I didn't delete the articles and "rolled back" to a safe state. I kept them there and continued to improve. Some of you (and I'm super thankful for that) email me things that I get wrong on the site. Some of them are embarrassing, but hey, I fix them, thank the people and move on.
Speaking of embarrassment.
Embarrassment is overrated
Another thing that helped me over time is figuring out that embarrassment is overrated. Recently I started looking at the older articles that I wrote and they are indeed embarrassing. Especially when I check the analytics and see how many people read them. How many people think that I'm an idiot for publishing things that are not correct.
It happens to all of us. I understand that I made mistakes, but I also understand that this is how we learn. Doing, learning and then looking back and improving.
You will see more and more articles being updated over time with new information, better English and issues fixed. It's a good sign. It means that I learned. I could have deleted the articles and written new ones and hide the mistakes from the past.
I'm not embarrassed by those mistakes, not at all. It's a learning opportunity and I'm happy that after a few years I can look and actually see points of improvement. If I didn't then it would be a bad sign.
Time & Boats
Another consideration is time. When something goes wrong it's possible that we will need to spend some time rolling back to the previous stable point and that time could have been used to fix the problem in the first place. So you're wasting time to go back to the same place as before while you could have used that time to fix things and ship again.

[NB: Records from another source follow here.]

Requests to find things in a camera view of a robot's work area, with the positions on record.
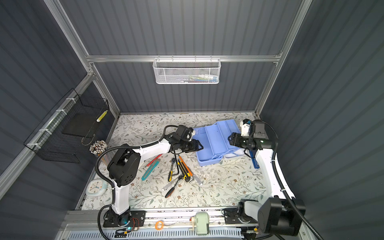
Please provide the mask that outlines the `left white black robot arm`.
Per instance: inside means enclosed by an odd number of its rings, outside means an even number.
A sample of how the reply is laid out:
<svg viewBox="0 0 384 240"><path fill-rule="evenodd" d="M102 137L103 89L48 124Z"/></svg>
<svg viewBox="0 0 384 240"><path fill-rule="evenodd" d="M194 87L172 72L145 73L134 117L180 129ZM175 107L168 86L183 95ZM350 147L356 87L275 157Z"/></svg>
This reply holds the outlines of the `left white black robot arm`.
<svg viewBox="0 0 384 240"><path fill-rule="evenodd" d="M142 146L123 144L104 151L97 158L95 172L112 187L112 211L121 216L130 210L128 200L130 185L144 161L176 150L180 150L182 153L203 150L204 147L200 141L193 138L194 134L193 128L184 125L167 125L164 127L162 136L154 142ZM99 169L100 161L106 153L112 151L116 151L116 153L107 166L109 175L106 177Z"/></svg>

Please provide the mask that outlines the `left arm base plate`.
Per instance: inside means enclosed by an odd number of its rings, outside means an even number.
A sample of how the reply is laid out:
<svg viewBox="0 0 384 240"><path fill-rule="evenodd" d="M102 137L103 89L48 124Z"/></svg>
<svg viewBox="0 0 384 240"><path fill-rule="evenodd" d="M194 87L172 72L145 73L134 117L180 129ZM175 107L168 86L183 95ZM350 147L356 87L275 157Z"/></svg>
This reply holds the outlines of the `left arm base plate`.
<svg viewBox="0 0 384 240"><path fill-rule="evenodd" d="M122 215L116 214L113 210L107 210L103 216L104 228L131 227L139 228L144 225L146 211L126 211Z"/></svg>

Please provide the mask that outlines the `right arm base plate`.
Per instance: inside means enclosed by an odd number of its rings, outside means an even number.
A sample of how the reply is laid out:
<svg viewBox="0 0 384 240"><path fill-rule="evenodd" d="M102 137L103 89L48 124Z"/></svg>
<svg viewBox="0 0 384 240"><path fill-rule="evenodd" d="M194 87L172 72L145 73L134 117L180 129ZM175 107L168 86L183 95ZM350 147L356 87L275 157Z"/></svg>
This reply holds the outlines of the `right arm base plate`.
<svg viewBox="0 0 384 240"><path fill-rule="evenodd" d="M224 208L221 210L221 214L224 216L227 225L258 224L255 219L246 216L241 211L239 212L237 208Z"/></svg>

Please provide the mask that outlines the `white blue tool box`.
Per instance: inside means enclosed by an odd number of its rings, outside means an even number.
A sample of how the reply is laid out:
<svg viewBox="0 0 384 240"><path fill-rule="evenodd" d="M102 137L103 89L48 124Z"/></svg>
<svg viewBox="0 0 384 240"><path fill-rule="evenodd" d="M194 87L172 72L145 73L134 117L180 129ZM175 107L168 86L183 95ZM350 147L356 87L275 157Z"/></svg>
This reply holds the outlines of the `white blue tool box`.
<svg viewBox="0 0 384 240"><path fill-rule="evenodd" d="M232 133L240 133L235 120L218 121L213 125L194 129L193 139L203 146L196 152L201 167L218 164L223 158L231 159L244 156L242 149L230 145L228 137Z"/></svg>

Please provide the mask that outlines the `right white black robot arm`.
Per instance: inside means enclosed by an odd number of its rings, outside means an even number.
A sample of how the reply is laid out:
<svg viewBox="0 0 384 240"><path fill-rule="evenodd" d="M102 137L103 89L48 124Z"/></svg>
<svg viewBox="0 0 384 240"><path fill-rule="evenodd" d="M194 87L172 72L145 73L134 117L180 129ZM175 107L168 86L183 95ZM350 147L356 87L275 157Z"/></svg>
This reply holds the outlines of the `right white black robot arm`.
<svg viewBox="0 0 384 240"><path fill-rule="evenodd" d="M261 201L242 199L237 207L235 218L243 224L255 221L260 233L281 238L297 236L305 225L314 237L323 239L321 234L305 218L306 206L290 190L277 158L278 135L269 138L265 127L269 124L263 120L244 119L242 132L232 133L228 140L230 145L244 150L246 156L258 166L267 179L267 195Z"/></svg>

Not always but sometimes, so keep this in mind.
It's not nice for people to have crashing apps and seeing mistakes, but in my opinion it's good to develop the mindset that we should prepare things before we deploy them properly so that we minimize mistakes and potential issues.

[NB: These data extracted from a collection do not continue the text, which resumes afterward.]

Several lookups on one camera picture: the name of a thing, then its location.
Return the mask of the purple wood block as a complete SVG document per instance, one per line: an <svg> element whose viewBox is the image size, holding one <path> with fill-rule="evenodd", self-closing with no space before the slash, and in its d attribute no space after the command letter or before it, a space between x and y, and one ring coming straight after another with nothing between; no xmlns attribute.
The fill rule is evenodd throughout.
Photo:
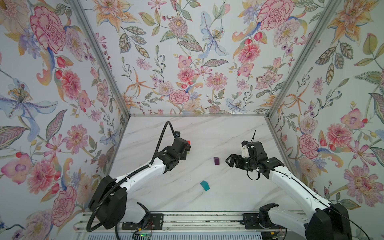
<svg viewBox="0 0 384 240"><path fill-rule="evenodd" d="M214 157L214 163L218 166L220 164L220 159L218 157Z"/></svg>

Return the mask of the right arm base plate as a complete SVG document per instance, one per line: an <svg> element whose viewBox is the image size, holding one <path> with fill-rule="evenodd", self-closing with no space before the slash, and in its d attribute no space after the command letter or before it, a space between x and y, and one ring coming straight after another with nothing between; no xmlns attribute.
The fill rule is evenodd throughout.
<svg viewBox="0 0 384 240"><path fill-rule="evenodd" d="M245 226L246 230L285 230L286 228L274 224L260 224L259 213L244 213L243 219L240 221Z"/></svg>

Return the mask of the teal wood block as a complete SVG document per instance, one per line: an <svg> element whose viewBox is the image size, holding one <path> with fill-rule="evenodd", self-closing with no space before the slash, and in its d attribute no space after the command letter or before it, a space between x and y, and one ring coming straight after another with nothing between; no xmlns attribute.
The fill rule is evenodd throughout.
<svg viewBox="0 0 384 240"><path fill-rule="evenodd" d="M203 188L204 191L206 191L206 192L210 189L210 186L209 186L208 182L206 182L206 181L201 181L201 182L200 182L200 185L202 186L202 188Z"/></svg>

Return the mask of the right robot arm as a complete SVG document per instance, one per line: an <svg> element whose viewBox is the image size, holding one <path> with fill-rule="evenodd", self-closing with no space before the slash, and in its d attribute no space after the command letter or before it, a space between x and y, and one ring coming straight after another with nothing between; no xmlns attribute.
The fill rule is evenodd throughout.
<svg viewBox="0 0 384 240"><path fill-rule="evenodd" d="M352 230L348 210L333 204L304 185L277 158L269 158L261 142L243 141L240 155L231 154L226 163L231 168L257 172L295 201L304 215L293 213L270 203L260 207L258 215L244 222L263 229L283 227L307 240L351 240Z"/></svg>

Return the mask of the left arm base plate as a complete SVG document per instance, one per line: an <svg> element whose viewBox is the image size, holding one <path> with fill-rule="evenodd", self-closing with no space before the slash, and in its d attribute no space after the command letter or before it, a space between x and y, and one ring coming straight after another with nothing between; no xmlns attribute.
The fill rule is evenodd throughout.
<svg viewBox="0 0 384 240"><path fill-rule="evenodd" d="M122 223L122 230L162 230L164 214L147 214L137 224L132 222Z"/></svg>

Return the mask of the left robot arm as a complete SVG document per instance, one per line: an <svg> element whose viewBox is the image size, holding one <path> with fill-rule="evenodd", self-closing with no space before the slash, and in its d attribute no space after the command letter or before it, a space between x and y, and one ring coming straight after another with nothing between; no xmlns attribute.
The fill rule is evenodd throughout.
<svg viewBox="0 0 384 240"><path fill-rule="evenodd" d="M114 179L111 176L104 177L89 203L92 214L87 223L87 232L100 227L108 230L120 222L144 228L151 213L142 203L129 200L129 195L154 178L171 171L180 161L186 160L190 149L188 141L176 138L171 146L156 152L154 160L140 168Z"/></svg>

This always reminds me of the "Burn the boats strategy", where there's only a path forward and if you run away you won't gain anything. Or if you don't have a way to go back then moving forward is the only possible thing to do.
Time could be on your side, but also training you to think about things carefully is important so that you don't have the mistakes in the first place.
Caveats
Like everything in life there are exceptions and no rule fits all. Like I mentioned before a chef can't fail forward. There are other cases in your own world that you can't afford this and you need to roll back to a place of safety. In software, if you ship something with a security issue, you need to quickly roll back, fix it and then release another version. If you think about a service that it's good but creates harm to people, then taking it out quickly is the best possible solution.
What I'm saying is not that this is a 100% "always-do" rule. It's something that can be considered and thought through and it could be a nice mindset to have. Go forward and learn and go back when needed.
Always look back and learn though. It's important to learn from mistakes as much as possible so that you don't repeat them.
Also I'm absolutely not telling you that you should "go fast and break things". Shipping things with care is important. Testing before is important. Checking for legal and safety requirements is important. But mistakes happen but if you did your job properly then you can have enough information to fix a problem and then ship something that will fix it.
Final Thoughts
Failing forward isn't about being reckless. It's about preparing well, then trusting yourself to fix things as you go instead of always running back to safety. It won't fit every situation, but as a mindset it has served me well: ship, learn, improve, and keep moving.
Give it a try and see if it suits the way you work.